Дасти была уверена, что именно туда направился отец. Труднодоступность этого места позволяла ему делать вид, что он согласился сотрудничать с похитителями, и одновременно не давала им возможности разграбить его до конца, не подвергая при этом опасности свою жизнь. В этом она не сомневалась, как и в том, что могла проникнуть в каньон пешком и выбраться из него незамеченной. Если бы Мигель проявил большее понимание и хоть какую-то веру в нее… Если бы он все еще любил ее… Она могла бы найти отца, вернуться потом в Пайнкрик и попытаться возобновить свои отношения с Мигелем. А что сейчас? Как она и думала с самого начала, в их случае речь шла о взаимном влечении противоположностей, а потому не было места компромиссу. Его прощальные слова не оставляли никакой надежды.

Как, может быть, и те, что произнесла она.

Неважно, что Мигель противился продолжению поисков и поездке в штат Юта. Ведь он это делал из любви к ней и из опасения за ее безопасность. Потому и настаивал на том, чтобы она слушалась его. А она так жить не может. Она должна делать то, что сама считает правильным. Но как больно покидать его… знать, что никогда больше не увидишь его улыбку… не услышишь его мелодичного голоса… не почувствуешь его горячего тела рядом…
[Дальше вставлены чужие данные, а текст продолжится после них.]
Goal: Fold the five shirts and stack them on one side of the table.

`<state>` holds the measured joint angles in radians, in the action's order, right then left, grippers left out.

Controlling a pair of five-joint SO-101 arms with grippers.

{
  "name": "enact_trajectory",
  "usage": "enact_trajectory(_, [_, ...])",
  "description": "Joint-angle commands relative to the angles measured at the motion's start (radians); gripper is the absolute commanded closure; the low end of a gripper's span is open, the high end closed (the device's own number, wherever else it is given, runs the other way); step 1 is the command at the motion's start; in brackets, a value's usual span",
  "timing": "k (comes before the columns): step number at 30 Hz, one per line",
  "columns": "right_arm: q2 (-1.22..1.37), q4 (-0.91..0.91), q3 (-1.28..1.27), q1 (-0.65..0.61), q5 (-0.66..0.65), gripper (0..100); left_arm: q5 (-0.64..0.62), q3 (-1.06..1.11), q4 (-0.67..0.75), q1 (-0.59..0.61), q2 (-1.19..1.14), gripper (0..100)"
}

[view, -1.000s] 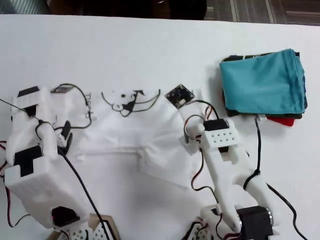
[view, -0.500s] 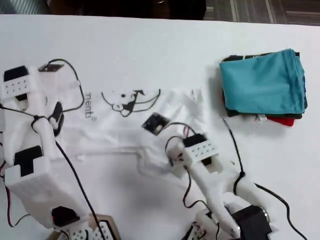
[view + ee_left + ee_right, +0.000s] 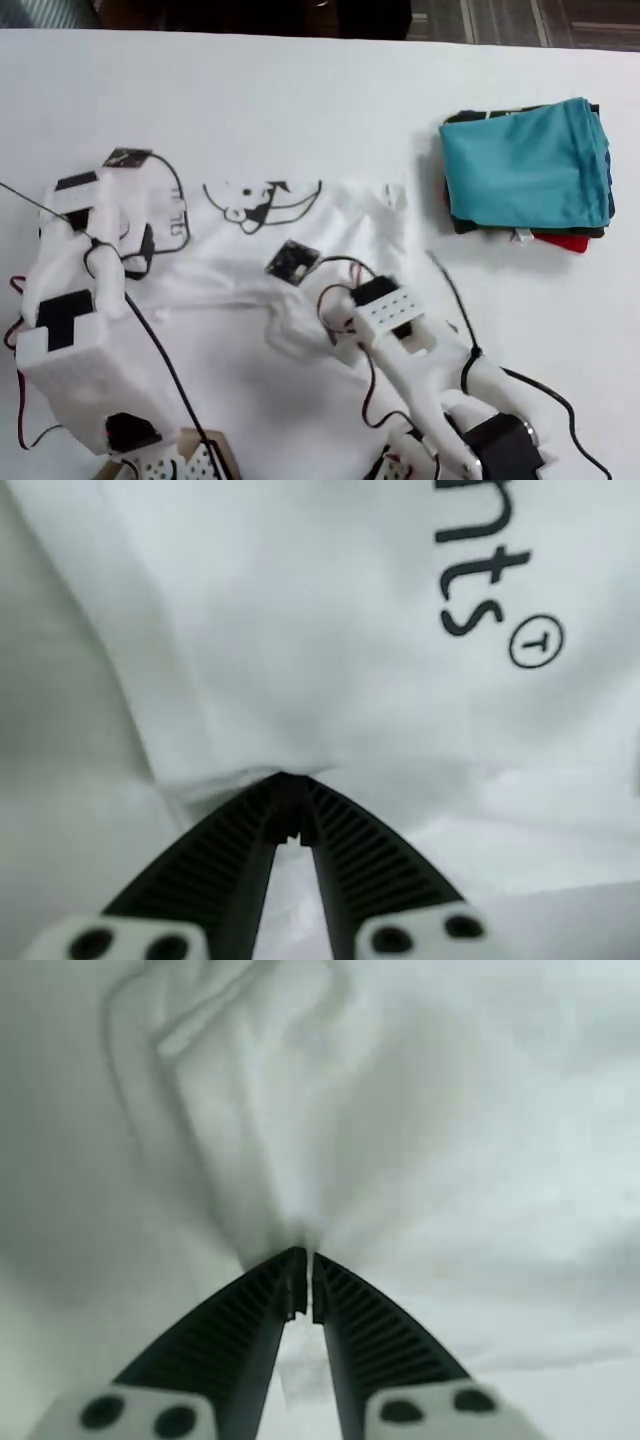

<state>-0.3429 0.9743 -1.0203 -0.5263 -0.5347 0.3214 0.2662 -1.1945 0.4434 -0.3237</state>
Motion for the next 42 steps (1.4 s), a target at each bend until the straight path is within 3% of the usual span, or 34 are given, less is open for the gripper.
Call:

Она металась на постели, шепча имя Мигеля. Когда-то она сочувствовала Уэйну, после того как Рейчел оставила его, но не понимала в действительности, каково ему было.

Сейчас она поняла это.

По приезде в Моаб она навестит Уэйна, решила она. Как он плакал на ее плече! Теперь она поплачет на его плече. И научится жить без Мигеля.
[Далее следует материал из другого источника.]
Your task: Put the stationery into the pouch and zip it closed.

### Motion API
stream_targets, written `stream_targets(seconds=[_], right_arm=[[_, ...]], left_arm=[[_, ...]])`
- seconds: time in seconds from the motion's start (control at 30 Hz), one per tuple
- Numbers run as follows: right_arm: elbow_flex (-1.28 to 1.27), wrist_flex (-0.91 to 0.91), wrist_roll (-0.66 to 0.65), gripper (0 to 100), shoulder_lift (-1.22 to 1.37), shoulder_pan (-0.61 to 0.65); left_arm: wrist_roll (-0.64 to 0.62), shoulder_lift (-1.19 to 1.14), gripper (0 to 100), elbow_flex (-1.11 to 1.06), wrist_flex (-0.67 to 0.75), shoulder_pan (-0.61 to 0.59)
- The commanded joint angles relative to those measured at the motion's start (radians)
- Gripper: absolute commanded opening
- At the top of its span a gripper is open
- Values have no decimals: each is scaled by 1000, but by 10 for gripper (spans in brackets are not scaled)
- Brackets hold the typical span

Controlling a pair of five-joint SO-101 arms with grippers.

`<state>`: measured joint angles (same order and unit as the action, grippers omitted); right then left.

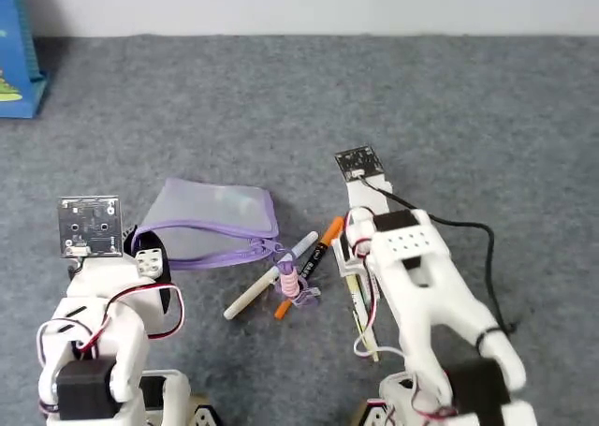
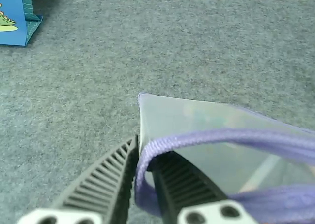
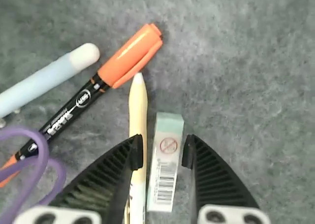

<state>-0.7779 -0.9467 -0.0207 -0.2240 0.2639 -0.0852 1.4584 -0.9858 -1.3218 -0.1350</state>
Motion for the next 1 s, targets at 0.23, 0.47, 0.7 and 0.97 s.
stream_targets(seconds=[0.23,0.47,0.7,0.97], right_arm=[[176,10,8,147,197,-51],[175,-2,5,9,216,-54],[117,-94,-84,8,28,-54],[23,-229,-84,8,-415,-2]], left_arm=[[-11,-2,13,-4,11,-6],[-11,-2,13,-4,11,-6],[-11,-2,13,-4,11,-6],[-11,-2,13,-4,11,-6]])
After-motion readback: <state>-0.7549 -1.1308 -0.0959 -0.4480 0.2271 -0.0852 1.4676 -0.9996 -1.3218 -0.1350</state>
Проснулась она с припухшими и покрасневшими веками, совсем не отдохнувшей, с трудом поднялась с постели и вывела Коди на прогулку. Позевывая, она следовала за ним, держа его на поводке, надеясь, что холодный утренний воздух прояснит ее мысли. Но когда Коди успел уже обнюхать каждый куст во дворе, она чувствовала себя по-прежнему неважно.